Sedangkan Quinn tidak tahu harus berbuat apa. Satu-satunya keterampilan yang dia miliki sangat mudah digunakan dan tidak banyak yang bisa dia lakukan selain mengayunkan tangannya. Tapi yang ingin Quinn lakukan lebih dari apa pun adalah belajar bagaimana cara bertarung.
"Aku berharap ada seseorang yang bisa mengajariku bagaimana menggunakan benda-benda ini," kata Quinn sambil menghela napas.
<Permintaan pelajaran Tempur diaktifkan>
<Senjata yang cocok saat ini sedang digunakan>
< Pertarungan jarak dekat Lv. 1 akan ditampilkan sekarang>
Baru saja Quinn mengucapkan kata-kata itu, sepertinya dia telah mengaktifkan sesuatu di dalam sistem.
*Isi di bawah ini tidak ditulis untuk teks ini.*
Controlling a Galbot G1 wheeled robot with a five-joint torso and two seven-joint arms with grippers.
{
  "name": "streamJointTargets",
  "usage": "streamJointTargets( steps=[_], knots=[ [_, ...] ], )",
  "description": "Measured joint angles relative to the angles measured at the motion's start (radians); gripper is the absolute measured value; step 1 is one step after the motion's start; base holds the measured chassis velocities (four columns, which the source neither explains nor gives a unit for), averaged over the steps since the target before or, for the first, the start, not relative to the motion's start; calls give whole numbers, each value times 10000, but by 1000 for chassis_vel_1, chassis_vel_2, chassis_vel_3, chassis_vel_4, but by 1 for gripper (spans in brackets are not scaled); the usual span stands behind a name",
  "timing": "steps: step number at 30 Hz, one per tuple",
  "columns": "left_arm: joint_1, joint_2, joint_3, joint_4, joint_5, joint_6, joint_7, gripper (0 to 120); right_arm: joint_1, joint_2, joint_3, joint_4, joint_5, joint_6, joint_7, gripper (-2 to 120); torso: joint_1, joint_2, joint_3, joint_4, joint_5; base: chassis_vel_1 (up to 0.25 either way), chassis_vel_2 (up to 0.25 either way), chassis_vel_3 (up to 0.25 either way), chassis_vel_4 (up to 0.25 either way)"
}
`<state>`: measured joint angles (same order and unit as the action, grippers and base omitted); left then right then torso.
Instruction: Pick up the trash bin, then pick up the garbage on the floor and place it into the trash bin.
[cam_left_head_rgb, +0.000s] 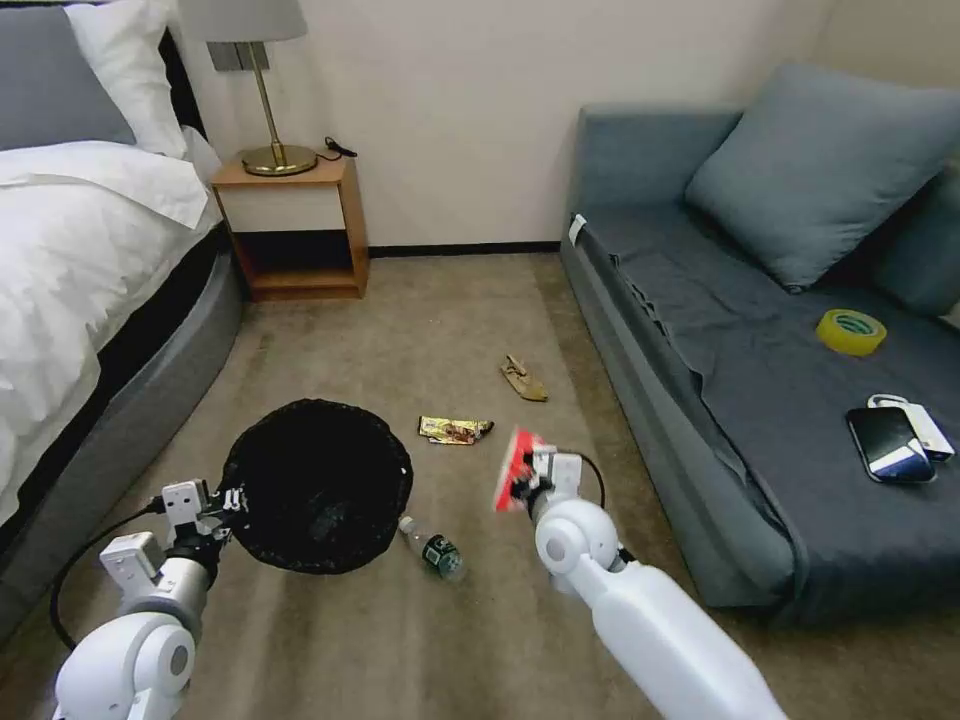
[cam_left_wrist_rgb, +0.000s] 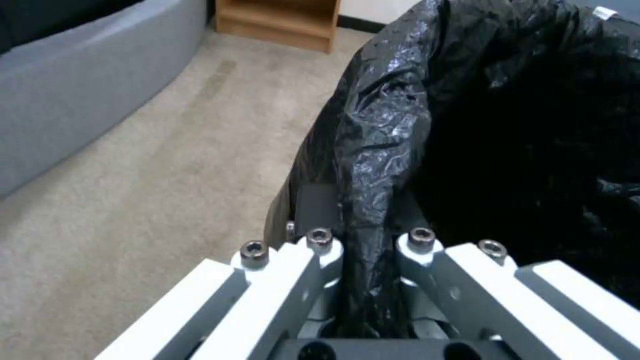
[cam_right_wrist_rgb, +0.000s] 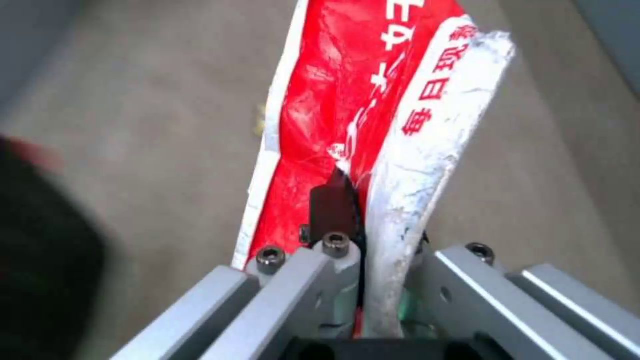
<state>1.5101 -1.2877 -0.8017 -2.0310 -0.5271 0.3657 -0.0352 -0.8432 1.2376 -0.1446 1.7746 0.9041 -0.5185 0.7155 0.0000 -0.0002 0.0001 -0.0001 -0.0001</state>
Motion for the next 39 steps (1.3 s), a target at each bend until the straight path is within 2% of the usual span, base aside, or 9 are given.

Di depan matanya, sebuah video mulai diputar.
Quinn dengan cepat menoleh ke sekelilingnya untuk melihat apakah orang lain dapat melihat apa yang dia lihat, tetapi tampaknya dia adalah satu-satunya.
Di video itu ada seorang pria pirang panjang berambut panjang, berdiri di sebuah ruangan kosong yang besar. Di kedua tangannya, dia mengenakan dua sarung tangan yang mirip dengan milik Quinn tetapi terlihat jauh lebih kuat dan keindahannya yang tak tertandingi. Sesuatu yang belum pernah Quinn katakan tentang anak laki-laki sebelumnya.
Ada satu hal lain yang diperhatikan oleh Quinn yaitu matanya yang merah membara.
"Halo dan selamat datang di kelas pertarungan jarak dekat untuk pemula," kata pria pirang itu dengan suara ceria. "Aku tidak tahu berapa lama waktu telah berlalu, tetapi jika kamu menemukan video ini, itu berarti kamu salah satu dari kita. Dan aku berharap informasi yang disediakan tidak berguna di zamanku."
Penampilan pria itu dan kata-katanya membuat Quinn berpikir tentang siapa sebenarnya pria itu dalam video dan dia memiliki alasan yang baik untuk percaya bahwa dia adalah seorang vampir.